Assignment
Your answer should be only the lines below from the one with "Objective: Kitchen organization" to the one with "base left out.", repeated exactly, ends included.

==== Given information ====

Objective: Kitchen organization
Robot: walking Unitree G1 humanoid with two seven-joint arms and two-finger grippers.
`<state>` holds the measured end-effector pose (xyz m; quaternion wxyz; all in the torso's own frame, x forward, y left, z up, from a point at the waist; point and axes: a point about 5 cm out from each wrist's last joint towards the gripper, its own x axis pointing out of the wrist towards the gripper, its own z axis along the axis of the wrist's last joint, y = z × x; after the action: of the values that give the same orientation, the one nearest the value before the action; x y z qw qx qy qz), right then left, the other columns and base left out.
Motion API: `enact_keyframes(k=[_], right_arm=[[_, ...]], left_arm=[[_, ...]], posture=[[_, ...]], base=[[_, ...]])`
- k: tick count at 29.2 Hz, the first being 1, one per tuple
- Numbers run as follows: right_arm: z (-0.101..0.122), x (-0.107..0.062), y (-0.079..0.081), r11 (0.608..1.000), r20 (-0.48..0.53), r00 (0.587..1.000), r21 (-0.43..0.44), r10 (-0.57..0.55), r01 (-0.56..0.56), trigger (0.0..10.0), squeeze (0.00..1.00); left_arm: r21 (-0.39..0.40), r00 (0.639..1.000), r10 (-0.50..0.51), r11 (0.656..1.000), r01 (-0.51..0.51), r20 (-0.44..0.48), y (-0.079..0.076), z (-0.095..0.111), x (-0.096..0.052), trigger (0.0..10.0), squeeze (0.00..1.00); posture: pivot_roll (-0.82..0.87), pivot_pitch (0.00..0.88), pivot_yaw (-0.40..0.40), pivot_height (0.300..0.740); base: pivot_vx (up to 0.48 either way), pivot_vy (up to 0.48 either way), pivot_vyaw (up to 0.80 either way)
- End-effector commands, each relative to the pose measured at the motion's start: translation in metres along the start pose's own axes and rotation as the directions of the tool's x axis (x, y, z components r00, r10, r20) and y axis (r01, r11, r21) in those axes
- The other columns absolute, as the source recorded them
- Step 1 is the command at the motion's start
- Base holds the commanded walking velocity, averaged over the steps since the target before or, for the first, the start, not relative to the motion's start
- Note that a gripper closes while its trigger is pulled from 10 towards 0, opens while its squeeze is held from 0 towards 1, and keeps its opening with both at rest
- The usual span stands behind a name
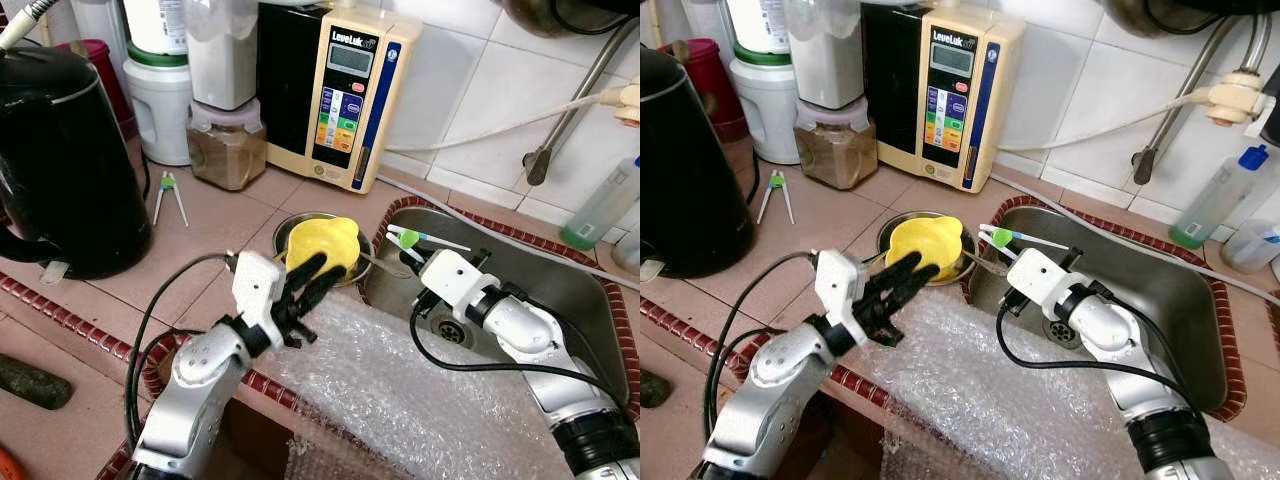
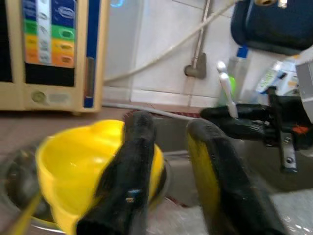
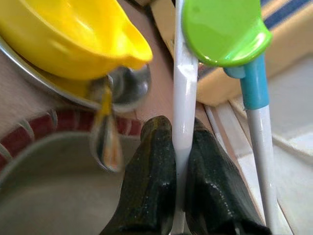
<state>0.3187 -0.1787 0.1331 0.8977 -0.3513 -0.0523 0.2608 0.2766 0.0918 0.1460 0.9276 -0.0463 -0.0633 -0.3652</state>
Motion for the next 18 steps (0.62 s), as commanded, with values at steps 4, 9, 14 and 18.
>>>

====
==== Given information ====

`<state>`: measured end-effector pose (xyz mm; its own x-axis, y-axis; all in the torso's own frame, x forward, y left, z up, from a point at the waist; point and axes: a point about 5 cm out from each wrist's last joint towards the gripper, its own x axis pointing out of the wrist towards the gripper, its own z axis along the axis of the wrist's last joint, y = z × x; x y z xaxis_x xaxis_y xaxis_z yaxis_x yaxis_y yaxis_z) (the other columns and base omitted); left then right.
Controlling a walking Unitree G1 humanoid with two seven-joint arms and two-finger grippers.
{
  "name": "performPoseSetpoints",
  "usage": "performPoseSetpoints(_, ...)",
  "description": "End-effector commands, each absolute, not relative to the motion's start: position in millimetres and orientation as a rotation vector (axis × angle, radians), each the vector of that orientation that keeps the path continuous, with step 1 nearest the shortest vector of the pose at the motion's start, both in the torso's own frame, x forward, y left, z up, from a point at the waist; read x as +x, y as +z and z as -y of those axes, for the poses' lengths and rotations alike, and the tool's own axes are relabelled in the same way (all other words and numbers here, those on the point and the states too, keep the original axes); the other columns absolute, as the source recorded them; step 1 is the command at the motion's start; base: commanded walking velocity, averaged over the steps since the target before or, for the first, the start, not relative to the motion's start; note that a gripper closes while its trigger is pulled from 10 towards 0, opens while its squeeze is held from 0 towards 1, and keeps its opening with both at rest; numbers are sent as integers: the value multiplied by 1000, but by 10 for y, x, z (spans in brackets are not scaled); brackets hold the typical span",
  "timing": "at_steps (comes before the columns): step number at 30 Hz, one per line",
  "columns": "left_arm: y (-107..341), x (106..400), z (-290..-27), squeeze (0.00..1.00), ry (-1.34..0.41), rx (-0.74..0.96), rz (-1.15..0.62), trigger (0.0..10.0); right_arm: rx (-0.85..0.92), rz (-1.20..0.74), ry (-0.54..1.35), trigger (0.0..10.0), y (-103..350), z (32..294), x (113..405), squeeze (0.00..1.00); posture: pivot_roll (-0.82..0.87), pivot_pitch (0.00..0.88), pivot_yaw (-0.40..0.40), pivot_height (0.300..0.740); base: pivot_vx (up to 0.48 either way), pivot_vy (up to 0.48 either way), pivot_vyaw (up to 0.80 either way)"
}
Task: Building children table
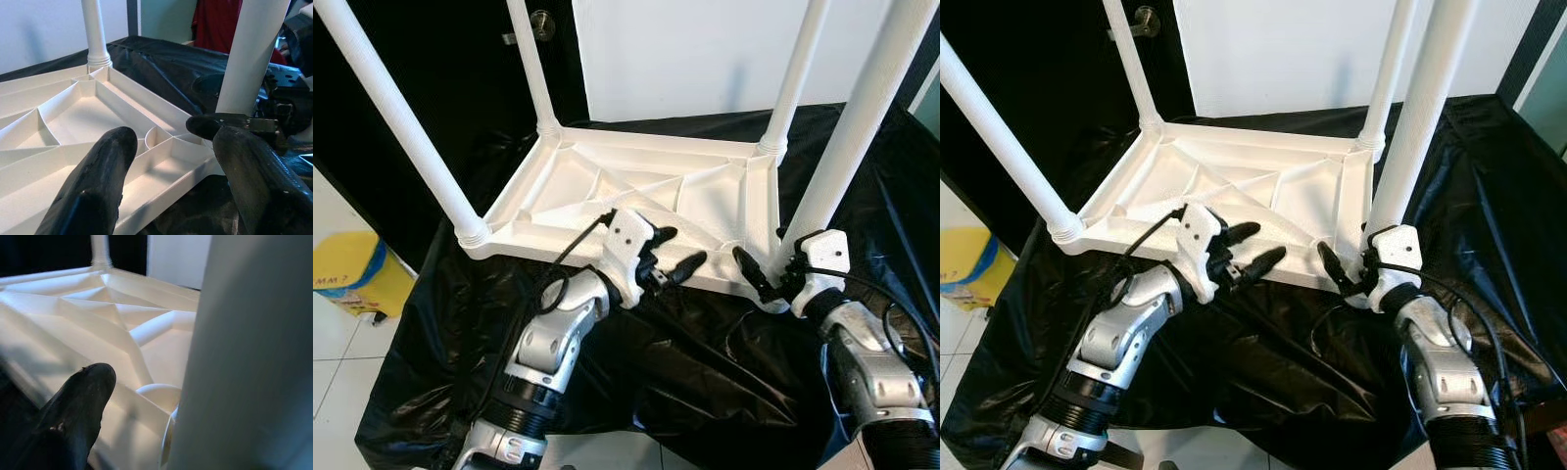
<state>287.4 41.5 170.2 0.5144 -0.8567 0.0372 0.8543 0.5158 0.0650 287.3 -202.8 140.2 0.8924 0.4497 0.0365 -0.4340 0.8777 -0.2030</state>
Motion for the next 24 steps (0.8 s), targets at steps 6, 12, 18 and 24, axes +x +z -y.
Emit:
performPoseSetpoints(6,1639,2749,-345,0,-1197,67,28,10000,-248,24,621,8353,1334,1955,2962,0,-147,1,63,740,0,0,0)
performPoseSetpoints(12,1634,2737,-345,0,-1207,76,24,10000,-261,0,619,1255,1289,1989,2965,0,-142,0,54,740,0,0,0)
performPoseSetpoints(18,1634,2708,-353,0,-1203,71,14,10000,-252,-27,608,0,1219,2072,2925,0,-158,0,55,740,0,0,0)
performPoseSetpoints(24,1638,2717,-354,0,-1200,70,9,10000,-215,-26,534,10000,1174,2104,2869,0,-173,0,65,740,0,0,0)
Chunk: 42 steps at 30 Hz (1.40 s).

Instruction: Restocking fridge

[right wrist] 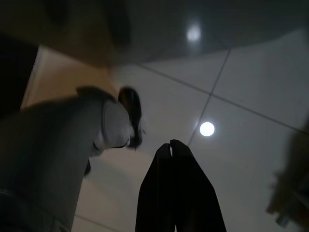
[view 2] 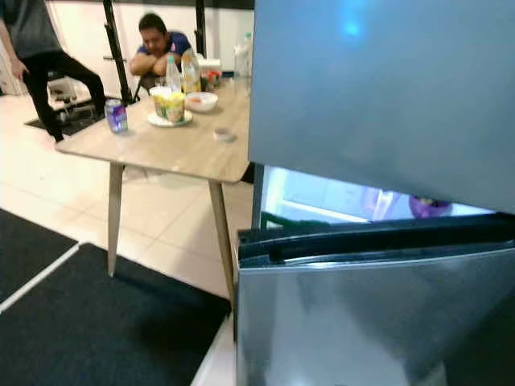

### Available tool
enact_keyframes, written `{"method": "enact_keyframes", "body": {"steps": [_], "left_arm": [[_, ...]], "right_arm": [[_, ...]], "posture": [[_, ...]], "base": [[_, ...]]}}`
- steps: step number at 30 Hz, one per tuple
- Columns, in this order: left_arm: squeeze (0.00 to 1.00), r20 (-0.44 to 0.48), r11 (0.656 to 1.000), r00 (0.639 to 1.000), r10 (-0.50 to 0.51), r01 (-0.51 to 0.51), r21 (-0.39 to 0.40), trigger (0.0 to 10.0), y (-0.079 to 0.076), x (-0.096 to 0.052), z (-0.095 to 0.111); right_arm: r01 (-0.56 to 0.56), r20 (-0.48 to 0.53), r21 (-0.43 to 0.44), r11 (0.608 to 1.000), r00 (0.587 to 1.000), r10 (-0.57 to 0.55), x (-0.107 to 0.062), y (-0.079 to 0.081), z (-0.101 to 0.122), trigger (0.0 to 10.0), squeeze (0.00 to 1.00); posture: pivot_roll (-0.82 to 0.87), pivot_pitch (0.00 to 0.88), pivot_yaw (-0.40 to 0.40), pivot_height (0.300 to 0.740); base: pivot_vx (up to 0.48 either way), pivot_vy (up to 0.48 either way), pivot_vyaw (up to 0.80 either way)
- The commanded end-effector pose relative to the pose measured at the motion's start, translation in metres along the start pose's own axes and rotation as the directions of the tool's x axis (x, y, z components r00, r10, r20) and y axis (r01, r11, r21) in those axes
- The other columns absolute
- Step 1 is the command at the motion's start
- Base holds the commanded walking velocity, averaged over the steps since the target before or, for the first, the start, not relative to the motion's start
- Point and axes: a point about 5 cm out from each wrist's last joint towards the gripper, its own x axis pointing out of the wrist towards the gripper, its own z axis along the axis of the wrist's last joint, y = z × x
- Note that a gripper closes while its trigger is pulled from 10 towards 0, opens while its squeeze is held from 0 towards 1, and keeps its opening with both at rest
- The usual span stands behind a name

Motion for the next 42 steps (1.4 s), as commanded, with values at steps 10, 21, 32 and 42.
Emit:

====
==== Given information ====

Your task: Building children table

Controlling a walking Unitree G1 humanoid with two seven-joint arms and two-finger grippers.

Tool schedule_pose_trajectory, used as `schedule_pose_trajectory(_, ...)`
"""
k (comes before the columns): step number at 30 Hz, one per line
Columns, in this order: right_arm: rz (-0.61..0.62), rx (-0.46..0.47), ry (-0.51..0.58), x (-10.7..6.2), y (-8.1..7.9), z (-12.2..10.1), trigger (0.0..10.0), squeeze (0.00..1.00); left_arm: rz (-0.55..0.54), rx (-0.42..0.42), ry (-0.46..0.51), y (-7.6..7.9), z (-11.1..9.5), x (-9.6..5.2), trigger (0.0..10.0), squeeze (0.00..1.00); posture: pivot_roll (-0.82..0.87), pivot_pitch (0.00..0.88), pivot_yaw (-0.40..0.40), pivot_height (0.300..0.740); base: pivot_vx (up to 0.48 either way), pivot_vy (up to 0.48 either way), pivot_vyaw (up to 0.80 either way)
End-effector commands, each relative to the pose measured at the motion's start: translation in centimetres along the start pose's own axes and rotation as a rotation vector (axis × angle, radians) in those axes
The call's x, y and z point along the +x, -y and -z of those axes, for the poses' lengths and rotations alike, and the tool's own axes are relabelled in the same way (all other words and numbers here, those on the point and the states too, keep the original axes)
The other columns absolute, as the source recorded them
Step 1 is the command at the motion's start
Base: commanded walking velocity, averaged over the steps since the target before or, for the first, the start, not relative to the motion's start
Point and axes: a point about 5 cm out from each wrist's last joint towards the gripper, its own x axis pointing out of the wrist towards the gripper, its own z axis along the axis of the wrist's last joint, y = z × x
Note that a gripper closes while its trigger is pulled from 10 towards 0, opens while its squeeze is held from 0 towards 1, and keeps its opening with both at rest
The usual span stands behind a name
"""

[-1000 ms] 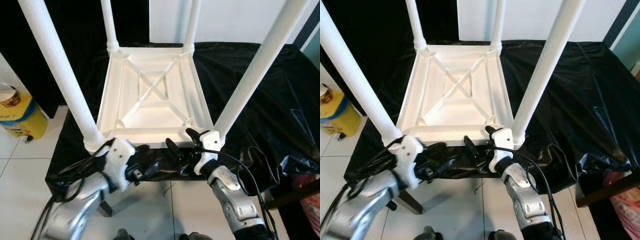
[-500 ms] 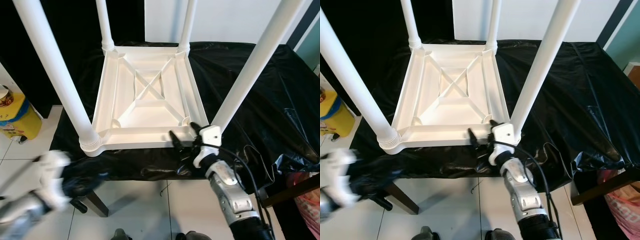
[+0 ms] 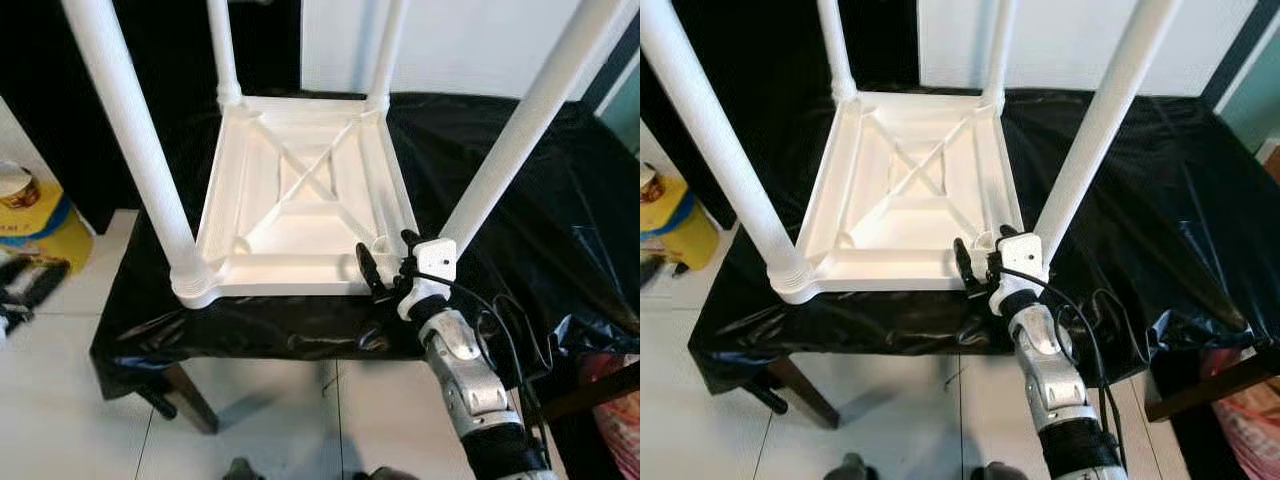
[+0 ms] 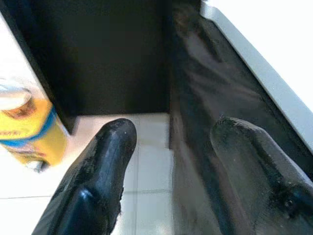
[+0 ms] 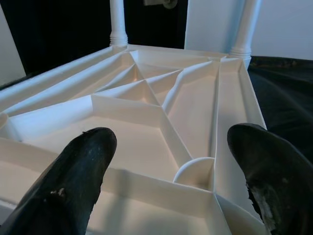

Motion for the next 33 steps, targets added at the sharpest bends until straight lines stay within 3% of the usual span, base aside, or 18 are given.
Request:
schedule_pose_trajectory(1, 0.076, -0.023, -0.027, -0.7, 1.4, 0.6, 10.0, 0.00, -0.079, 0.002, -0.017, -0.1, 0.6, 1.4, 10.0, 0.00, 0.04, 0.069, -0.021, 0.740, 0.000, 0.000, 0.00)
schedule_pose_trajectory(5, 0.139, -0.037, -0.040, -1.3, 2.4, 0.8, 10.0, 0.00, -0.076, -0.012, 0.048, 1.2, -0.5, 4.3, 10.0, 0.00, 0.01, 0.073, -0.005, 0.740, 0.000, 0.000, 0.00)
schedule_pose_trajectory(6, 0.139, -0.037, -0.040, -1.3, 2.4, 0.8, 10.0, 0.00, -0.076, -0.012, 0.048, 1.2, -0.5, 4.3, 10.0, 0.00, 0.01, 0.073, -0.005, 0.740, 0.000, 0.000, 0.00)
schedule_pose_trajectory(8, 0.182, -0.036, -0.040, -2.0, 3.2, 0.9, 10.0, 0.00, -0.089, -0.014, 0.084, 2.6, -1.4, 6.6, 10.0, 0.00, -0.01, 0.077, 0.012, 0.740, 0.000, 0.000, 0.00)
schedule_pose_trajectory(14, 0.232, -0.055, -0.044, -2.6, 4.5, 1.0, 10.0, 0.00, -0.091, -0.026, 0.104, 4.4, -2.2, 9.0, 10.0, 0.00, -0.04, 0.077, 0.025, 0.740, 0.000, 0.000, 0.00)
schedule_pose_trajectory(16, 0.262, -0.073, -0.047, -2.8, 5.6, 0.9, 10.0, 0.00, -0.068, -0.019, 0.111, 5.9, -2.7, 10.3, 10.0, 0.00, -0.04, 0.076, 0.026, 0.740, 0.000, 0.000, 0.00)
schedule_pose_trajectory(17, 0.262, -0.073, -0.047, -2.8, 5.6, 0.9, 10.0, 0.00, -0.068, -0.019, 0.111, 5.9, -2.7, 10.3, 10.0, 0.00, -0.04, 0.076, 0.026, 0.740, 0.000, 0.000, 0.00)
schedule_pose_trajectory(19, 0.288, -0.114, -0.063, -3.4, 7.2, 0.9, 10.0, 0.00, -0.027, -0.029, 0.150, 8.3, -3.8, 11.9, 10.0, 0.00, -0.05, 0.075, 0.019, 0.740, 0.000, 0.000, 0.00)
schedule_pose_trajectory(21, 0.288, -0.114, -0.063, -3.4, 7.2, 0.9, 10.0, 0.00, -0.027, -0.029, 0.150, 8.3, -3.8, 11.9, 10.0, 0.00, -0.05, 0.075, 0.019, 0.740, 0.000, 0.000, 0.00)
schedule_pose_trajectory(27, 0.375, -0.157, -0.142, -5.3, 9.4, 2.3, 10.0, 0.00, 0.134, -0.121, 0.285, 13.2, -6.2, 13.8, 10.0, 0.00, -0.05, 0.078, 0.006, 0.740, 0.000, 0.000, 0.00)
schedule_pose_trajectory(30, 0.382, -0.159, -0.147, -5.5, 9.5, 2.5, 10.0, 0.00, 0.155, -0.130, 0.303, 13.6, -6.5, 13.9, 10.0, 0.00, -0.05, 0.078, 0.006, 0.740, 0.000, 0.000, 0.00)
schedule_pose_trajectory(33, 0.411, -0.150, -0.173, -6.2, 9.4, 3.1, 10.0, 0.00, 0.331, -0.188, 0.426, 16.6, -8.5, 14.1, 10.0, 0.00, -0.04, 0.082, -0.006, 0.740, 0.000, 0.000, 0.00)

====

Finished task
Objective: Kitchen organization
Robot: walking Unitree G1 humanoid with two seven-joint arms and two-finger grippers.
`<state>` holds the measured end-effector pose (xyz m; quaternion wxyz; all in the torso's own frame, x forward, y left, z up, from a point at the waist; point and axes: a point about 5 cm out from each wrist's last joint towards the gripper, its own x axis pointing out of the wrist towards the gripper, its own z axis along the axis of the wrist's last joint, y = z × x; after the action: of the values that give the same orientation, the one nearest the value before the action; x y z qw qx qy qz), right then left, the other columns and base left out.

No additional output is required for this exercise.